13. Merhamet Ve Adalet

İnsan Tanrı’nın Yapamayacağı neyi yapabilir?

Tanrı’nın kitabı bu bilmecenin yanıtını verir:

“Tanrı insan değil ki, yalan söylesin. İnsan soyundan değil ki, düşüncesini değiştirsin. O söyler de yapmaz mı? Söz verir de yerine getirmez mi?” (Çölde Sayım 23:19)

İnsanlar her gün yalan söylerler, düşüncelerini değiştirirler ve sözlerini yerine getirmezler. Tanrı bu gibi şeyleri yapamaz. Sınırsız Mükemmel Olan, Kendi karakterine aykırı davranamaz.

“O, Kendini inkar edemez.” (2. Timoteos 2:13)

Bir süre önce şu elektronik postayı aldım:

Subject: Email Feedback

Siz Allah’ın keyfi olarak bağışlayamayacağını söylüyorsunuz. Allah’ın ellerinin kendi yasaları tarafından bağlandığından söz ediyorsunuz. Şöyle yazıyorsunuz: “Tanrı her şeyi yapabilir, ama Kendisini inkar edemez ve kendi yasalarını umursamazlık edemez.”  Merhametlerin en büyüğüne sahip olan Yaratıcımız neden bağışlanma dileyen kullarını bağışlama kapasitesine sahip olmaktan Kendisini alıkoysun ki? Merhametini neden bu şekilde sınırlasın? ...böyle bir davranışın makul olmadığını göremiyor musunuz? Eğer O, böyle bir yasa yapmış olsaydı bile, bunu hemen iptal edebilirdi, çünkü O’nun gücü her şeye yeter! Nihai güce sahip olan Allah’ın herhangi bir şekilde sınırlı olabileceğini tartışmak mantıksızlık olur. O, eğer isteseydi, hepimizi cehennem ateşine atabilirdi, ama O, en merhametli Olan’dır ve kullarını bağışlamayı her zaman ister, öyle ki, kulları yargılandıkları zaman başarılı olabilsinler. Allah hepimize bağışlamasını ihsan etsin ve hepimiz bir araya toplanıp yargılanmak üzere duracağımız günde bize merhamet etsin!

Son bölümde gözden geçirdiğimiz konunun ışığında bu kişinin muhakemesi ile ilgili bir sorun mevcut mudur? Yaratıcımız, Kendi koyduğu yasaları önemsememe ve Kendi kutsal karakteri ile çelişkiye düşme konusunda özgür müdür?

ADALETSİZ MERHAMET

Gözünüzün önünde bir duruşma salonu canlandırın.
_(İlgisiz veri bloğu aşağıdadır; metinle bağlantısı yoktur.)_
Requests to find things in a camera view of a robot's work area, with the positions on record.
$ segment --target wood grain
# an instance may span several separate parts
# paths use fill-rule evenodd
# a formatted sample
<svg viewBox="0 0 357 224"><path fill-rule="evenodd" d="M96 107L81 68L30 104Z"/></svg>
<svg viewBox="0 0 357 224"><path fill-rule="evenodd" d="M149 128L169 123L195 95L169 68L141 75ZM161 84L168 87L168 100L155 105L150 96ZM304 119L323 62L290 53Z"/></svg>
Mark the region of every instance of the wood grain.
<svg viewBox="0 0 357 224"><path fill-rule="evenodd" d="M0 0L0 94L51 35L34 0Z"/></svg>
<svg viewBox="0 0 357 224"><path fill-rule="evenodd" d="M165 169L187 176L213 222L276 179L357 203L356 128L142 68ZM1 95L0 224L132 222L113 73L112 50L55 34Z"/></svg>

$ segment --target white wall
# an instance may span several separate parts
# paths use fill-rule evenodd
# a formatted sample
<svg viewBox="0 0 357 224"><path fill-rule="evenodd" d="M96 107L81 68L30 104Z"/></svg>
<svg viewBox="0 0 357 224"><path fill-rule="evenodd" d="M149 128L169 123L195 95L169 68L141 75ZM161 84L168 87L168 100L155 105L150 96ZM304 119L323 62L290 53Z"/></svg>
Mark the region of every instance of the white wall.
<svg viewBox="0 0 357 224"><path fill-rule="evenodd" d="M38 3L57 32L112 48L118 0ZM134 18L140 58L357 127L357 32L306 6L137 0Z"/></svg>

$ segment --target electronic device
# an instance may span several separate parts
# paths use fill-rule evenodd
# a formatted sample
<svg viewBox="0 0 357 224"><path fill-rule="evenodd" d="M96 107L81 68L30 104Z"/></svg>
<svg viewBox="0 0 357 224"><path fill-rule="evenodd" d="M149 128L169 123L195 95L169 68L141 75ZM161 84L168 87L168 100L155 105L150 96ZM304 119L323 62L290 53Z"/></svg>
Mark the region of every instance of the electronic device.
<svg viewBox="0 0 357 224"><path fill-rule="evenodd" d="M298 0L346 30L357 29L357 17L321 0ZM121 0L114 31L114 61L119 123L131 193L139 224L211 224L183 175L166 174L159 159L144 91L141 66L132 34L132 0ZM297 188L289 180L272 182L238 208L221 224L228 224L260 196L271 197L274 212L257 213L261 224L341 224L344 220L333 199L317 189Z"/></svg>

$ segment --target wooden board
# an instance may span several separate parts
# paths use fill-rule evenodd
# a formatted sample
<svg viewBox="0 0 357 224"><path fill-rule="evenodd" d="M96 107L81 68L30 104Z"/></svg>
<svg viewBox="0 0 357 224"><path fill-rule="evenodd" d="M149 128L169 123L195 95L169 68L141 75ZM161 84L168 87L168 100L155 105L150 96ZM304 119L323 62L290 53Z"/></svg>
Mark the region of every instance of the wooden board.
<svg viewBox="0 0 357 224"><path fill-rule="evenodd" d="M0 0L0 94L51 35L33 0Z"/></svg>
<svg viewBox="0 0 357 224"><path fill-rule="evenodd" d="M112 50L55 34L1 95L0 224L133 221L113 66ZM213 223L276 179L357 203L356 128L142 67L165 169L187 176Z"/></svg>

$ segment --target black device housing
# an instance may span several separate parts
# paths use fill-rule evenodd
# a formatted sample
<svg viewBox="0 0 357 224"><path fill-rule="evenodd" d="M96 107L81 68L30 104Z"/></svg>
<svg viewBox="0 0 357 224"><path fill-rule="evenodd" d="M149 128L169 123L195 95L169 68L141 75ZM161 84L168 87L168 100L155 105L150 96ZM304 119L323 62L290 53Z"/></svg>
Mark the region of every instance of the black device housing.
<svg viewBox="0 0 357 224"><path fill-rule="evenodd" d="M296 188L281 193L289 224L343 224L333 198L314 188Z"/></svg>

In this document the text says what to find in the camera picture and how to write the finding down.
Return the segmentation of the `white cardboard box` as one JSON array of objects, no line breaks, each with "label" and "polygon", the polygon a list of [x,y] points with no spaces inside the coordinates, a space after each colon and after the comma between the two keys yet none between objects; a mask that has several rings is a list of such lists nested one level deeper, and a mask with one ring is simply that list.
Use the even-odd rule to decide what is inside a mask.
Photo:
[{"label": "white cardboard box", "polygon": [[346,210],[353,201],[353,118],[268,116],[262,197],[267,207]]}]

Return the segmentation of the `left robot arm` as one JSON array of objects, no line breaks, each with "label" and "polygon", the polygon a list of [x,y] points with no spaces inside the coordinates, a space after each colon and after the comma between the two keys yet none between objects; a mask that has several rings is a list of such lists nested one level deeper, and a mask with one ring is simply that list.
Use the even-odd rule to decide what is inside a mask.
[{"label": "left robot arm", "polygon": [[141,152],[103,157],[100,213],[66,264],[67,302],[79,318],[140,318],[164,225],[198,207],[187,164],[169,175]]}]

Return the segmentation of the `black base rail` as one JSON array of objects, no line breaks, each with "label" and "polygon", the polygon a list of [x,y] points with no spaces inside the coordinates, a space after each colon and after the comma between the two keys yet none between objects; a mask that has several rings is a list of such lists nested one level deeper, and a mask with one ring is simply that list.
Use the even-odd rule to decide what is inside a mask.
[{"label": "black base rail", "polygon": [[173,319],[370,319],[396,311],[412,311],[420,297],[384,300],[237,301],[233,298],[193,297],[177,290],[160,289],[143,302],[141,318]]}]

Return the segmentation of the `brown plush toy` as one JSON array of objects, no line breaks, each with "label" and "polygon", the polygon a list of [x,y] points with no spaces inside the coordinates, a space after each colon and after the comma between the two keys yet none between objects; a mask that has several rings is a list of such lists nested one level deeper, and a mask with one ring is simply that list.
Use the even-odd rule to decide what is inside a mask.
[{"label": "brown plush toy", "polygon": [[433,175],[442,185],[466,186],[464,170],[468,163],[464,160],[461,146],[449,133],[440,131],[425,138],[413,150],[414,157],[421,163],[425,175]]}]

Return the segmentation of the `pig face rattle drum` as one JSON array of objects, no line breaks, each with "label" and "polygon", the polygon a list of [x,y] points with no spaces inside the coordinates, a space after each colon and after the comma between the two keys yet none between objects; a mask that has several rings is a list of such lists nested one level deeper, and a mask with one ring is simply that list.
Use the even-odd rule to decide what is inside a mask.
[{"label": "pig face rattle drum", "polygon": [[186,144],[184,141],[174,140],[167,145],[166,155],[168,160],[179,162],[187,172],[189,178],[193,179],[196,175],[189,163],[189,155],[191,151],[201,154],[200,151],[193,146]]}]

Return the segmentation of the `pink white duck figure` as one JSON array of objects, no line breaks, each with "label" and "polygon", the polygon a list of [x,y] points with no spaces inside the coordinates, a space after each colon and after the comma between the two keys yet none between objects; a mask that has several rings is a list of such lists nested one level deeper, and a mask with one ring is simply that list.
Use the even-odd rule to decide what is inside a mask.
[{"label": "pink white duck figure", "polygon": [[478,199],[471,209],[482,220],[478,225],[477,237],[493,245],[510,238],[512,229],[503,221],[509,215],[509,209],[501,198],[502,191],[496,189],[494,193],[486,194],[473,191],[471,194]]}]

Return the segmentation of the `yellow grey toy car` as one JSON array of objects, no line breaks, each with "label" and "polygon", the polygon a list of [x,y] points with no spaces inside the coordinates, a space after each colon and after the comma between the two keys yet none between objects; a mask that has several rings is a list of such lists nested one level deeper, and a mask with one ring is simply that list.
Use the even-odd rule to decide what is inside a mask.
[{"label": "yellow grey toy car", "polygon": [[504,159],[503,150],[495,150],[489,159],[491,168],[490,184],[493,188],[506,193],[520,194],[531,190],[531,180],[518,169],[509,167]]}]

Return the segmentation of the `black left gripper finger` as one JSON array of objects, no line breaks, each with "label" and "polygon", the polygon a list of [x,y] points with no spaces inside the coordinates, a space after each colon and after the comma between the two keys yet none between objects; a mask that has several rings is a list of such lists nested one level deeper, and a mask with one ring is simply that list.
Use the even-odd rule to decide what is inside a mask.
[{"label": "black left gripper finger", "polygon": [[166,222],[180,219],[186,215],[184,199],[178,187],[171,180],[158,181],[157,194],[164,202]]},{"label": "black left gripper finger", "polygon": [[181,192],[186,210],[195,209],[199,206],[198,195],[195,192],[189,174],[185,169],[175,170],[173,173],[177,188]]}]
Yargıç kürsüde oturmaktadır. Önünde banka soygunculuğundan ve soğukkanlılıkla adam öldürmekten sanık bir adam durur. Salon tanıklarla doludur. Öldürülen kurbanın karısı ve ailesi ile soyulan bankanın personeli de salondadırlar. Gazetecilerden oluşan bir kalabalık da olayı haber yapmak için salonda hazır bulunmaktadırlar.

Bu katile hangi ceza verilecektir? Ölüm cezası mı? Tahliyesi olmayan ömür boyu hapis cezası mı?

Salonda bulunan herkese ayağa kalkmaları söylenir.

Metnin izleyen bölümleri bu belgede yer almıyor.